Cânân gab uns zudem einen Einblick in die feministischen Projekte von Mor Çatı. Sie erzählte von ​inklusiven Wohngemeinschaften, in denen von Gewalt betroffene Frauen gemeinsam wohnen und sich gegenseitig bei der täglichen Sorgearbeit unterstützen. Auch mit dem Thema ,,Cat Calling“ haben sich die Frauen von Mor Çatı aktivistisch auseinandergesetzt. In einer belebten Einkaufsstraße in Istanbul drehten sie den Spieß um und pfiffen Männern hinterher, um ihnen diese Form von sexualisierter Gewalt im öffentlichen Raum erlebbar zu machen. Bei einer anderen Aktion hefteten sie riesige lila Stecknadelköpfe an die Körper von Männern, die Frauen öffentlich belästigten, um so diese Grenzüberschreitung für alle sichtbar zu machen und auf die Männer auf ihr übergriffiges Handeln hinzuweisen.

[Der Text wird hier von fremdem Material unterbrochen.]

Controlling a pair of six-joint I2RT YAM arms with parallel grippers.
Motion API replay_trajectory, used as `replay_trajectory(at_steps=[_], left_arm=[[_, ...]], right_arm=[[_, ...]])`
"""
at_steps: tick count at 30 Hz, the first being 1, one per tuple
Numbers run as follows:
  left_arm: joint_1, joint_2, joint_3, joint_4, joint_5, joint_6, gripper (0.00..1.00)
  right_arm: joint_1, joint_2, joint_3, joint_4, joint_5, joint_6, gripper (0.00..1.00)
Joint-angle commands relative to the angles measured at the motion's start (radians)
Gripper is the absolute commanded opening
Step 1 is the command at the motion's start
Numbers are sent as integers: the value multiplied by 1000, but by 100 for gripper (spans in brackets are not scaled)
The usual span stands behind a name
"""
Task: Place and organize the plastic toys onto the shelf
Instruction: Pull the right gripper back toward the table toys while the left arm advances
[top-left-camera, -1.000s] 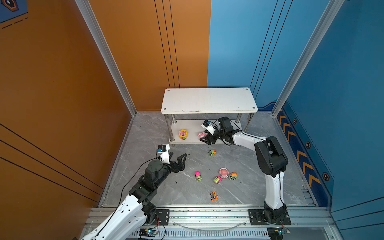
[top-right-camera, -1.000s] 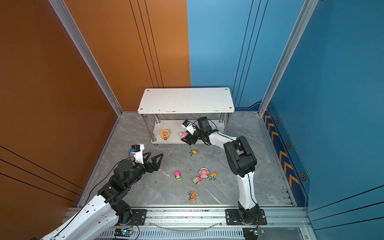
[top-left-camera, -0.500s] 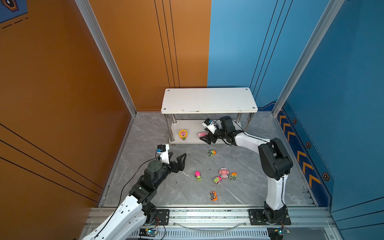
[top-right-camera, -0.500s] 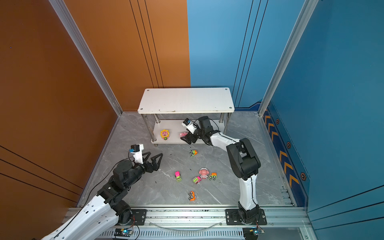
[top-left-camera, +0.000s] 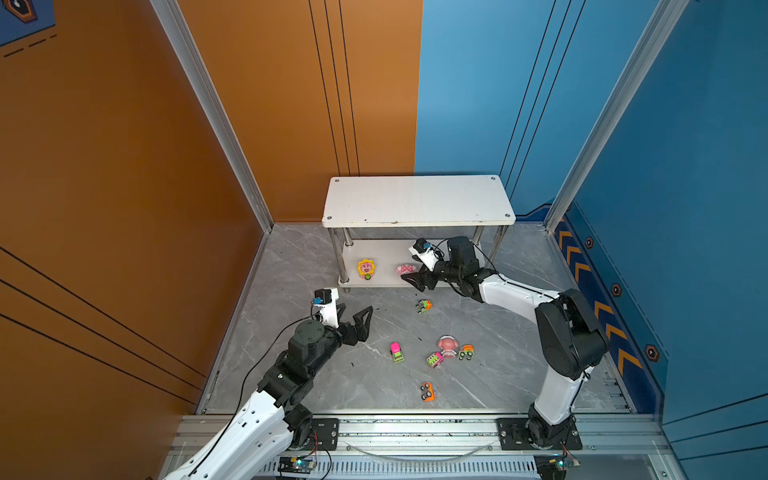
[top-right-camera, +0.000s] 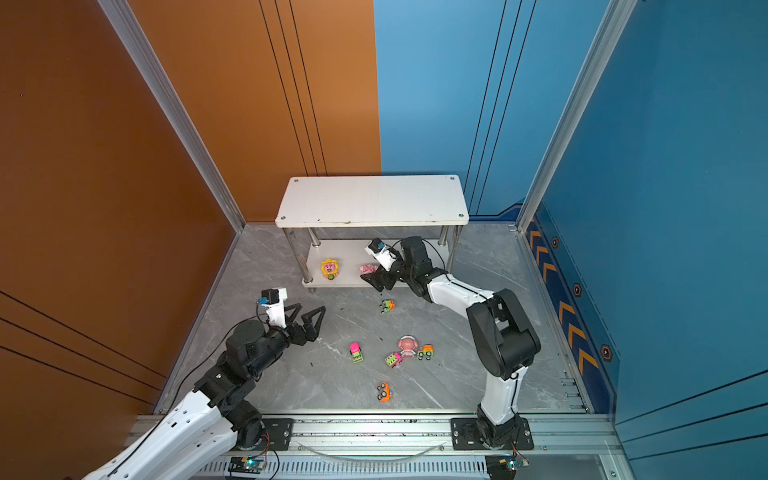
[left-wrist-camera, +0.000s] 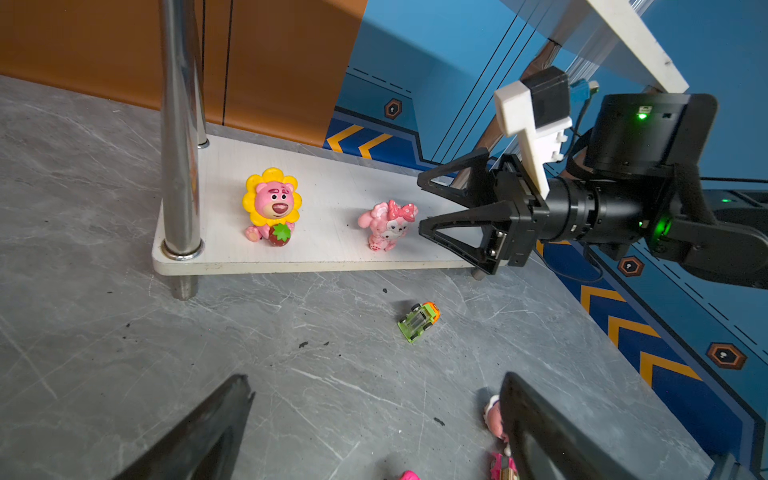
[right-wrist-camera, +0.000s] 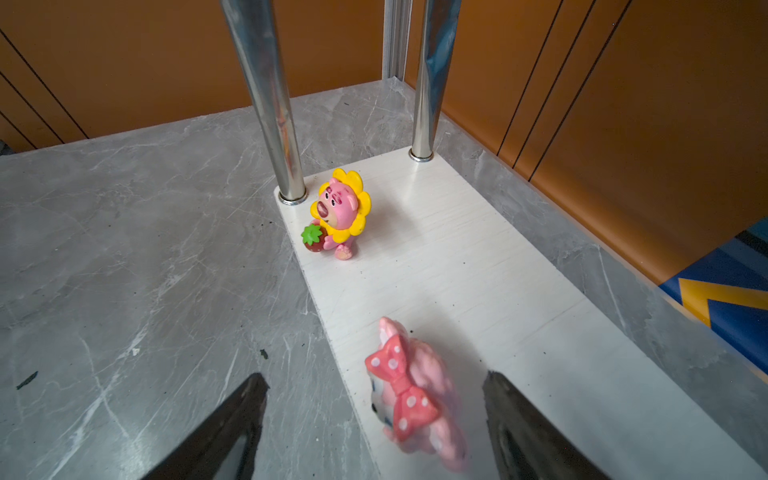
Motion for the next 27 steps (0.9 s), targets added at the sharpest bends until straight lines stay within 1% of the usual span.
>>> replay_trajectory(at_steps=[1, 6, 8, 10, 12, 13, 15, 17, 19, 20, 23, 24, 26, 27], left_arm=[[7, -13, 2, 14, 15, -11, 95], [-5, -4, -6, 23, 60, -27, 92], [-19, 0, -10, 25, 72, -30, 90], [-40, 10, -14, 26, 77, -30, 89], [-67, 26, -18, 30, 77, -27, 89], [-82, 38, -17, 30, 75, -24, 89], [-111, 63, -19, 41, 71, -19, 89], [-145, 98, -23, 71, 64, -16, 89], [-170, 140, -21, 104, 69, -14, 88], [-183, 163, -14, 115, 67, -9, 88], [-214, 230, 3, 151, 69, -2, 88], [-223, 256, 8, 168, 75, -4, 82], [-243, 307, 22, 191, 89, -5, 77], [-256, 339, 36, 193, 96, -5, 74]], right_arm=[[32, -72, -89, 97, 66, 68, 83], [99, -176, -297, 252, 169, 212, 81], [140, -238, -375, 269, 236, 243, 78], [181, -317, -440, 241, 328, 287, 77], [204, -396, -477, 157, 428, 347, 72], [243, -436, -479, 63, 479, 372, 69], [272, -497, -462, -140, 604, 418, 63], [283, -546, -436, -358, 735, 492, 60], [277, -584, -413, -537, 826, 587, 53], [268, -603, -410, -616, 833, 635, 49], [258, -642, -428, -703, 799, 734, 45], [260, -644, -436, -713, 783, 760, 43], [260, -624, -454, -717, 734, 799, 38], [262, -600, -459, -720, 715, 817, 34]])
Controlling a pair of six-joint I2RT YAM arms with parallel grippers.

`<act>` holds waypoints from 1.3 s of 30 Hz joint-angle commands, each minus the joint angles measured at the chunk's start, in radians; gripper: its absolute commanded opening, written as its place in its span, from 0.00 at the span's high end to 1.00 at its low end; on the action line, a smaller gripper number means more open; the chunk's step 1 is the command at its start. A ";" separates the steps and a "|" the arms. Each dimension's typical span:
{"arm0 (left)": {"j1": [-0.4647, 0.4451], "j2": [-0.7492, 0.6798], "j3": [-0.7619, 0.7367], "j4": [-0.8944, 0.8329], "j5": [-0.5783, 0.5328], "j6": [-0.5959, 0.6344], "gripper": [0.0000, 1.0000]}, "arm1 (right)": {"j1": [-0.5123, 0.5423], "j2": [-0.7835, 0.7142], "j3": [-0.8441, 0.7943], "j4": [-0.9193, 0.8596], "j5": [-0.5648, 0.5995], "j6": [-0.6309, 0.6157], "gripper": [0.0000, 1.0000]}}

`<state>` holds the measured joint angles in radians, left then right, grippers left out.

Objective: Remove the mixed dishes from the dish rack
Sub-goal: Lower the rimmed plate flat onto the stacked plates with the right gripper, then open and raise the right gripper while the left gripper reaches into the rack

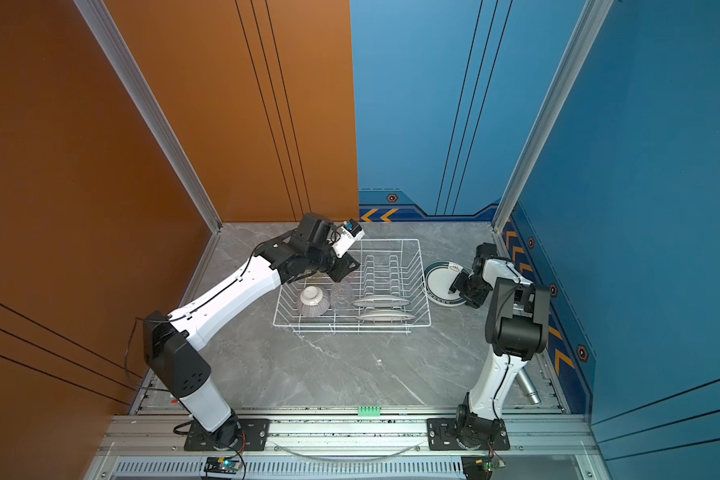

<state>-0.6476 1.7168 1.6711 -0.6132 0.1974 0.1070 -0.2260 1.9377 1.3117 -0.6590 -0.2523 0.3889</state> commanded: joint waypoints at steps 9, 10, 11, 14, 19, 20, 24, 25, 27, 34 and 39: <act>-0.096 -0.050 0.001 -0.091 0.034 0.167 0.67 | -0.108 -0.206 -0.072 -0.066 0.004 -0.044 0.34; -0.112 -0.052 0.000 -0.096 0.036 0.186 0.66 | -0.107 -0.228 -0.070 -0.072 -0.005 -0.049 0.34; -0.126 -0.053 0.002 -0.102 0.036 0.204 0.65 | -0.106 -0.244 -0.066 -0.078 -0.012 -0.051 0.34; -0.168 -0.038 0.021 -0.131 0.015 0.257 0.64 | -0.083 -0.281 -0.048 -0.089 -0.038 -0.048 0.32; -0.210 0.032 0.099 -0.222 -0.024 0.316 0.64 | -0.034 -0.309 0.006 -0.107 -0.048 -0.045 0.32; -0.218 0.043 0.110 -0.232 -0.033 0.323 0.65 | -0.030 -0.312 0.014 -0.108 -0.051 -0.043 0.32; -0.236 0.093 0.153 -0.264 -0.062 0.356 0.65 | -0.025 -0.321 0.027 -0.107 -0.061 -0.041 0.32; -0.239 0.105 0.163 -0.269 -0.065 0.362 0.65 | -0.024 -0.322 0.027 -0.107 -0.061 -0.041 0.32; -0.245 0.132 0.185 -0.281 -0.084 0.376 0.64 | -0.025 -0.328 0.024 -0.108 -0.061 -0.042 0.32; -0.250 0.204 0.241 -0.288 -0.157 0.429 0.64 | -0.040 -0.341 0.007 -0.106 -0.062 -0.050 0.32; -0.255 0.252 0.279 -0.323 -0.156 0.451 0.64 | -0.054 -0.344 -0.007 -0.106 -0.070 -0.054 0.32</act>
<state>-0.8902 1.9392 1.9060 -0.8883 0.0601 0.5217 -0.2714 1.6238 1.3167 -0.7334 -0.3126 0.3614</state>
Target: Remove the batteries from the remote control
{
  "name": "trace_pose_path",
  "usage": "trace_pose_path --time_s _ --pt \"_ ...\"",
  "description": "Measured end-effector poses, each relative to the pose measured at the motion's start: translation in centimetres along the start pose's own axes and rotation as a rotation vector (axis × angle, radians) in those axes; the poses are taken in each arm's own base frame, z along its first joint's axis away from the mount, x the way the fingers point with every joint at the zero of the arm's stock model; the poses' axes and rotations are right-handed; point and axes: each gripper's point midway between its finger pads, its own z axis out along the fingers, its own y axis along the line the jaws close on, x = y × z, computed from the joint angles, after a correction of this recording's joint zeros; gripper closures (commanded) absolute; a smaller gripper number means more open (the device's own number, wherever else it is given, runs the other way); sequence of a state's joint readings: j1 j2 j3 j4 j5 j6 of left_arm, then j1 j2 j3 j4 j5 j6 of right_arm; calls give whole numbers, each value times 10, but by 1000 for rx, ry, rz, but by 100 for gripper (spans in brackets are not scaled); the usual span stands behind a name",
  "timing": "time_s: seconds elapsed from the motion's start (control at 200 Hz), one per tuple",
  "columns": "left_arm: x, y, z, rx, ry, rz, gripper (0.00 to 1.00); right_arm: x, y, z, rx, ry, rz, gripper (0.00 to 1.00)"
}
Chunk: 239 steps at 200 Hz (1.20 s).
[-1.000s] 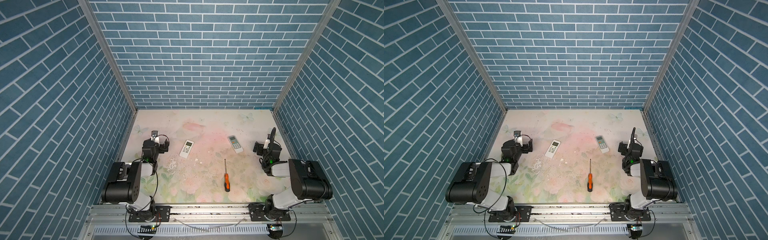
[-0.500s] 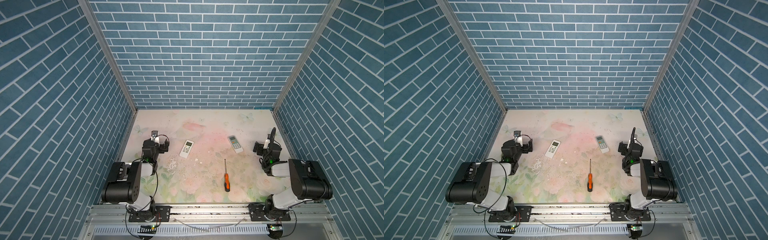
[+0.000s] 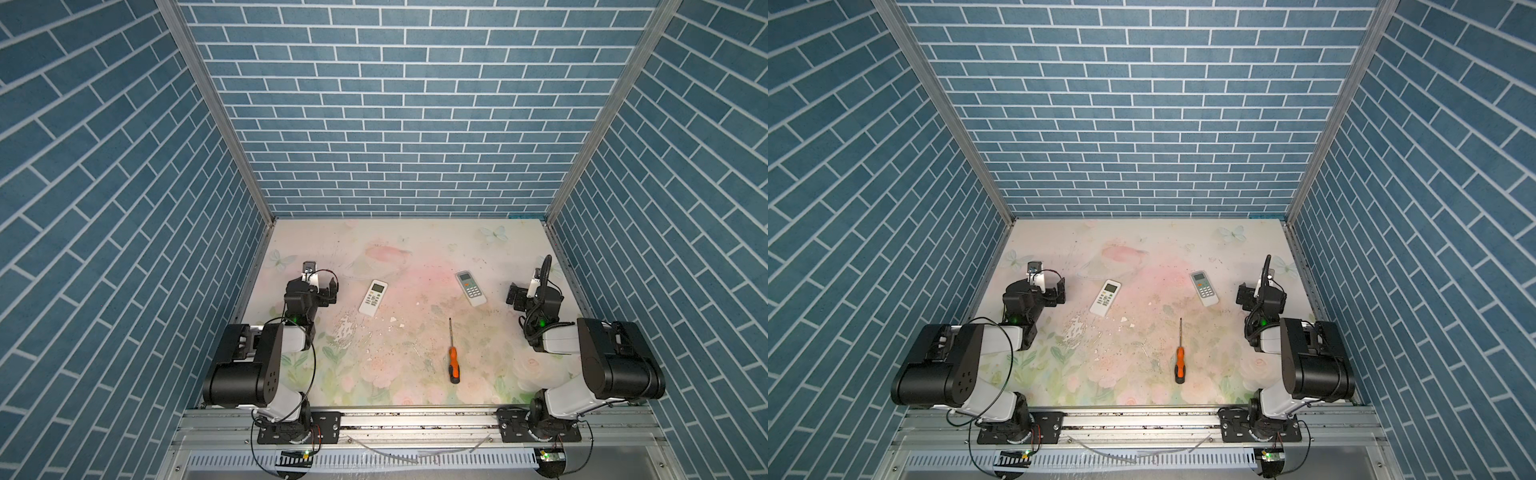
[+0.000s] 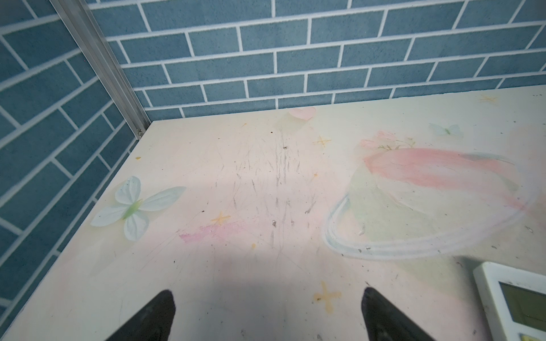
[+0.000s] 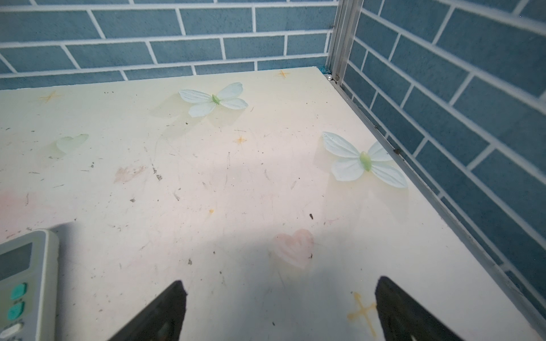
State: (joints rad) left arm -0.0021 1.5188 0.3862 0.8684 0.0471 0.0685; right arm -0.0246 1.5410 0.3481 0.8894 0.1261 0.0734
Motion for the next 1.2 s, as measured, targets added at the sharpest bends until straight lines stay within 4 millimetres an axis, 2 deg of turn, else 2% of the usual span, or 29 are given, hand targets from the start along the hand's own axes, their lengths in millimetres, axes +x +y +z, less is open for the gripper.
trace_pose_path --time_s 0.205,0.29,0.335,0.39,0.44,0.54,0.59,0.645,0.745,0.845,0.95,1.065,1.195 --pt "0 0 -1 -1 0 -1 0 0 0 -1 -2 7 -1 1" --pt "-6 4 -8 -23 10 -8 0 -6 0 -10 -6 25 -3 1" --pt "-14 9 -13 -47 18 -20 0 -19 -3 -18 9 11 10 1" --pt "-32 20 -18 -105 23 -75 0 -48 -12 -28 52 -35 77 1" --pt "-55 33 -23 -169 20 -152 0 -79 -19 -40 83 -85 156 1" --pt "-97 54 -31 -234 16 -307 0 -129 -19 -58 58 -131 269 1" --pt "-106 57 -33 -236 29 -357 0 -145 -13 -64 24 -120 316 1" --pt "-104 54 -34 -225 63 -396 0 -154 -3 -65 -17 -79 346 1" --pt "-81 30 -38 -185 175 -409 0 -143 27 -64 -76 43 343 1" --pt "-62 -5 -43 -120 280 -370 0 -111 70 -70 -136 196 263 1" --pt "-57 -37 -49 -50 349 -320 0 -82 107 -80 -199 312 175 1" --pt "-56 -67 -48 22 403 -262 0 -65 125 -89 -228 374 120 1" --pt "-35 -100 -46 99 495 -172 0 -56 137 -92 -246 410 83 4"
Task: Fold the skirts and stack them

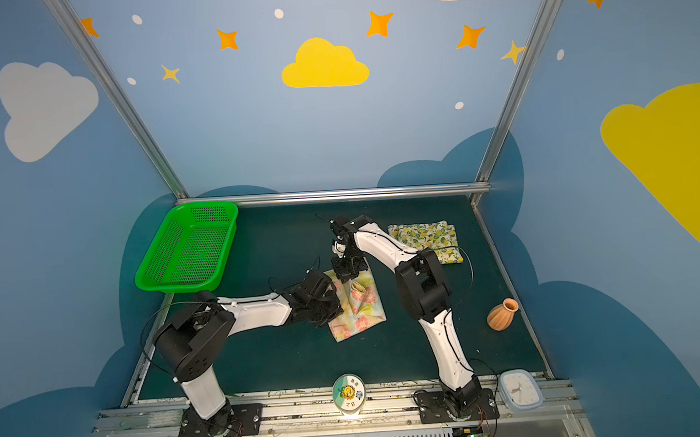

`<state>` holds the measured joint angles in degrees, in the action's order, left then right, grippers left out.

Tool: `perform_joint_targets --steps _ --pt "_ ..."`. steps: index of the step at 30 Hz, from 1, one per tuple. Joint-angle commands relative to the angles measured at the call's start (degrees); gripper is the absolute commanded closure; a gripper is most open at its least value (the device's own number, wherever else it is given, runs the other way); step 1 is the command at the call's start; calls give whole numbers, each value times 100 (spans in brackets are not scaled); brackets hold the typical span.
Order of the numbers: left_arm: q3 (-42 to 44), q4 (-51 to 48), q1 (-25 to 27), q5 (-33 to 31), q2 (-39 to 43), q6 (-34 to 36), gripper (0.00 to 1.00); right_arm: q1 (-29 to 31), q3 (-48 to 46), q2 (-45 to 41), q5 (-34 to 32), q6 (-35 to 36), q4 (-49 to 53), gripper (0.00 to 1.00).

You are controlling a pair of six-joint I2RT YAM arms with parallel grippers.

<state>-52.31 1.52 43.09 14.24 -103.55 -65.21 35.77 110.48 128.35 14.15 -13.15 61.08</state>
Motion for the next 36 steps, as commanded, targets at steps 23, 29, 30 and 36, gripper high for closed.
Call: perform_joint_targets --steps 23,29,30,36 --pt "223 -1060 -539 -287 798 800 96 92 -694 -1012 -408 -393 362 100" --pt "279 -895 -539 -262 480 834 96 192 -668 -970 -418 -517 462 100" --pt "291 -858 -531 -255 442 830 96 208 -670 -970 -429 -543 466 100" --pt "411 -700 -532 -247 328 773 96 323 -703 -926 -296 -809 393 100"
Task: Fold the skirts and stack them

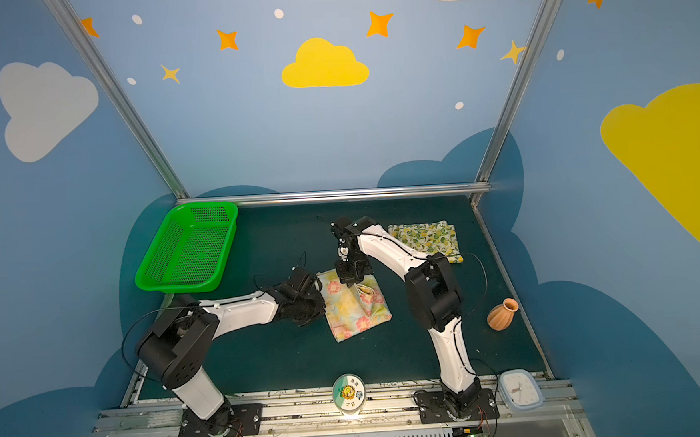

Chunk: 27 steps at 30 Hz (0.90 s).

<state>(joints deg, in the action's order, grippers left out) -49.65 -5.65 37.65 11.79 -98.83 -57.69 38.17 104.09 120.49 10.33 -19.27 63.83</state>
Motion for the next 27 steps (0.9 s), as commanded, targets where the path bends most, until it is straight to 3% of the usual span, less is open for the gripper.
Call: perform_joint_targets --steps 1,27 --pt "164 29 11 -2 -137 13 96 98 -78 -118 122 -260 83 100" --pt "277 20 39 -2 -41 -5 96 182 -803 168 1021 -1568 -1001 100"
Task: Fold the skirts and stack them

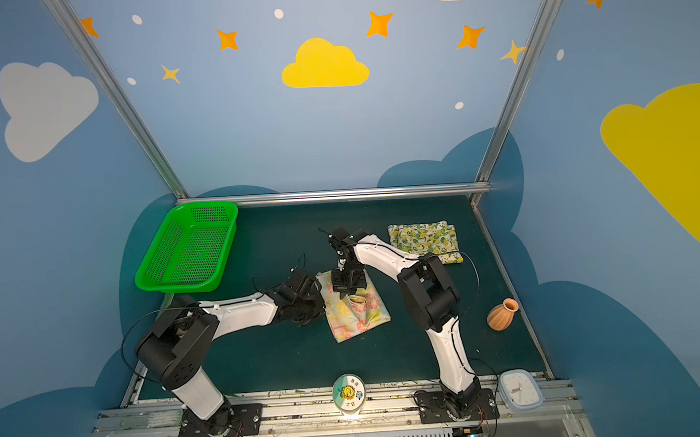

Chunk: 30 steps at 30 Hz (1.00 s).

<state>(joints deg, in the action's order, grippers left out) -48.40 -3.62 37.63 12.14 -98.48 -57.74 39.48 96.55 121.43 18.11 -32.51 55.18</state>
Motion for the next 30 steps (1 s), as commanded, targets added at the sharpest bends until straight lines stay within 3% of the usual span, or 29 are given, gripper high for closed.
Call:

Rückschritte der Frauenbewegung

Wir haben uns über die Retraditionalisierung in der Corona-Pandemie unterhalten, die auch die Gewalt an Frauen weltweit verstärkte. Die vorhanden Hilfesysteme reichen in dieser Situation nicht aus. Cânân sprach von einer weltweiten Herausforderung. Denn sie bemerkt, wie viele Errungenschaften der Frauenbewegung bereits an Bedeutung verlieren. Sie plädiert für die Aufrechterhaltung der Istanbul-Konvention, dem Übereinkommen des Europarates zur Verhütung und Bekämpfung von Gewalt gegen Frauen und häuslicher Gewalt und kritisiert den Rücktritt der türkischen Regierung.

Feministisch in die Zukunft

Mit dem Sprichwort ,,Ein Verstand ist dem anderen überlegen“ begrüßt Cânân die gemeinsame Zusammenarbeit mit Paula Panke und anderen Frauenorganisationen. Sie möchte gemeinsam an Projekten, Methoden und Lösungsansätzen arbeiten und die Frauenbewegung durch Kooperation stärken. Cânân Arın setzt sich weiter für Gerechtigkeit ein. In ihrer unerschütterlichen Art gibt sie Zuversicht für eine feministische Zukunft. Denn in dem Gespräch haben wir erlebt:  Wir sind alle einem gemeinsamen Weg und arbeiten auf unterschiedlichen Sprachen und Wegen im Endeffekt am selben Ziel. Wenn wir uns bei der feministischen Arbeit immer wieder im internationalen Austausch begegnen, werden wir dem Ziel auch schneller näherkommen.